O elevador e seus acessórios devem ser mantidos em bom estado de funcionamento. Para isso, devem ser
realizadas manutenções regulares do elevador.

16.4 Informações dadas pelo fabricante/instalador

O fabricante/instalador deve prover um manual de instruções.

16.4.1 Informação para uso normal

O manual de instruções deve conter a informação necessária ao uso normal do elevador, em especial:

a) o uso da chave de destravamento da porta de pavimento;

b) a necessidade de manter protegido, livre e desimpedido o acesso ao compartimento da máquina e a porta de


acesso trancada;

c) os eventos que necessitam de intervenção de uma pessoa competente;

d) a entrada e a saída com segurança;

e) o arquivo de documentos técnicos;

f) operação de resgate.

16.4.2 Informação para manutenção

O manual de instruções deve informar sobre o seguinte:

a) manutenção necessária, preventiva e corretiva, para o elevador e seus componentes, a ser realizada por
empresa ou profissional habilitado, para seu correto funcionamento;

b) instruções gerais para uma manutenção com segurança.

16.4.3 Inspeções e ensaios

16.4.3.1 Inspeções e ensaios periódicos

Devem ser realizados inspeções e ensaios periódicos nos elevadores depois que eles tiverem entrado em serviço,
para verificar que estão em condições.
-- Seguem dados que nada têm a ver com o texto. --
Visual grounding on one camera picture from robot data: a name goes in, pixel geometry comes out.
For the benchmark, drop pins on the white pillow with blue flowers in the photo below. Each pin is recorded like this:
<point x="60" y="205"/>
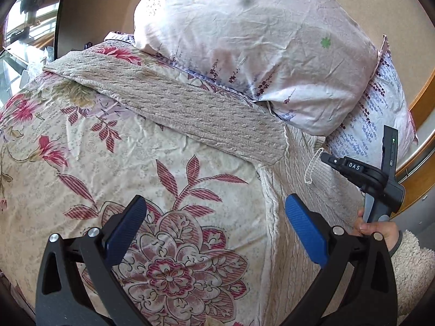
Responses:
<point x="380" y="108"/>

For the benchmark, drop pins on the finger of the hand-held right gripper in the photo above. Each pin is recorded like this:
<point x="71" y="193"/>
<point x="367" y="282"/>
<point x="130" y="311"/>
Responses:
<point x="340" y="164"/>

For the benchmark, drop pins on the floral bed quilt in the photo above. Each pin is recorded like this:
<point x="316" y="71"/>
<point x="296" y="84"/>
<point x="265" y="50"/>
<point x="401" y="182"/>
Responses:
<point x="136" y="163"/>

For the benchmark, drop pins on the bright window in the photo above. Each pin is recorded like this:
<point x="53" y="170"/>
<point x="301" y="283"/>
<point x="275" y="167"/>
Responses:
<point x="37" y="17"/>

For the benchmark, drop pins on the person's right hand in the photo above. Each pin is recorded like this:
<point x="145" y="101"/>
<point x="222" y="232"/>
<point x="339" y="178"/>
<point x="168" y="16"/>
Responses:
<point x="370" y="227"/>

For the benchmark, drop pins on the pale pink floral pillow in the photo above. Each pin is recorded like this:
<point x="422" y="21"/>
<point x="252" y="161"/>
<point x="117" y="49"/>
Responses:
<point x="255" y="40"/>

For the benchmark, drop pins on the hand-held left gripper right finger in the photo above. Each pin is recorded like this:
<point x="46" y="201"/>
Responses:
<point x="306" y="227"/>

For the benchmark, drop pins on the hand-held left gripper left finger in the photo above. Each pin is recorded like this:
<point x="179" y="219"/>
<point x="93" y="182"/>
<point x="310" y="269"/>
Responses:
<point x="125" y="231"/>
Essas inspeções e ensaios periódicos devem ser realizados conforme
o Anexo E da ABNT NBR NM 207:1999 e ABNT NBR NM 267:2001.
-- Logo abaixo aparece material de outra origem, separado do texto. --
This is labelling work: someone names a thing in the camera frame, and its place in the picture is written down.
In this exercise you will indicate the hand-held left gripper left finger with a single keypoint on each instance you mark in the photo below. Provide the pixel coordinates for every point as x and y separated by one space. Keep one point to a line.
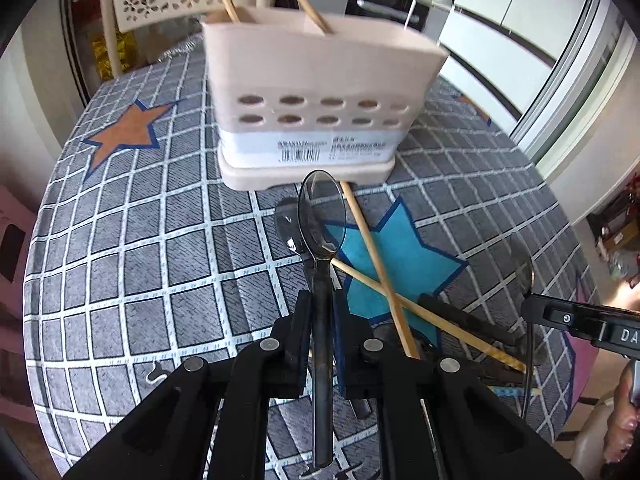
295 350

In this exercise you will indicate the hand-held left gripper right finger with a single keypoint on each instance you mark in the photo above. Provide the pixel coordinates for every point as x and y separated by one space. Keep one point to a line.
344 345

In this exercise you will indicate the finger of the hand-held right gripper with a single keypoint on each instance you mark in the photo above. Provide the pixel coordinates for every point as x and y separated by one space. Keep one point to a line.
495 370
470 320

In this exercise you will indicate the dark transparent spoon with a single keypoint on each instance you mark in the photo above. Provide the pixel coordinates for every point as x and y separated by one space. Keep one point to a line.
320 220
525 275

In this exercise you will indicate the beige utensil holder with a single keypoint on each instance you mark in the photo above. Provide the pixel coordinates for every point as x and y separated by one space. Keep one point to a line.
320 75

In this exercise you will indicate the person's right hand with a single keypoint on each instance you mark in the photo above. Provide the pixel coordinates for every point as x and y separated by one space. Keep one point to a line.
622 425

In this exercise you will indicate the colourful packaged goods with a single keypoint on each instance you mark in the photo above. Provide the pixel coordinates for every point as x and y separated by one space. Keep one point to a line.
620 240

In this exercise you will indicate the grey checked star tablecloth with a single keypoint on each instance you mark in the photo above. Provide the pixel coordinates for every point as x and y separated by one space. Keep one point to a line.
165 260

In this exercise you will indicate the white refrigerator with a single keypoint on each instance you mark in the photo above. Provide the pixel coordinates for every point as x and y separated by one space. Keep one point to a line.
500 25

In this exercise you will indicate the white pole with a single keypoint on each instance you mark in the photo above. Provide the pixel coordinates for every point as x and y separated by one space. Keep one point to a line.
411 14

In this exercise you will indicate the black built-in oven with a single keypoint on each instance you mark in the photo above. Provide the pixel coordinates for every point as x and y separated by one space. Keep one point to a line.
380 7

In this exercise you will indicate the gold foil bag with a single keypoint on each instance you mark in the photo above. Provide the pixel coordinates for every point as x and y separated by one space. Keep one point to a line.
107 55

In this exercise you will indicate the sliding door frame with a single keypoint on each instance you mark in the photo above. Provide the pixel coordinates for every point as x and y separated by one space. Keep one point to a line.
575 110
16.4.3.2 Inspeções e ensaios depois de modificações relevantes ou depois de um acidente

Inspeções e ensaios devem ser realizados depois de modificações relevantes ou depois de um acidente, para
assegurar que o elevador continua a atender a esta Norma. Essas inspeções e ensaios devem ser realizados
conforme o Anexo E da ABNT NBR NM 207:1999 e ABNT NBR NM 267:2001.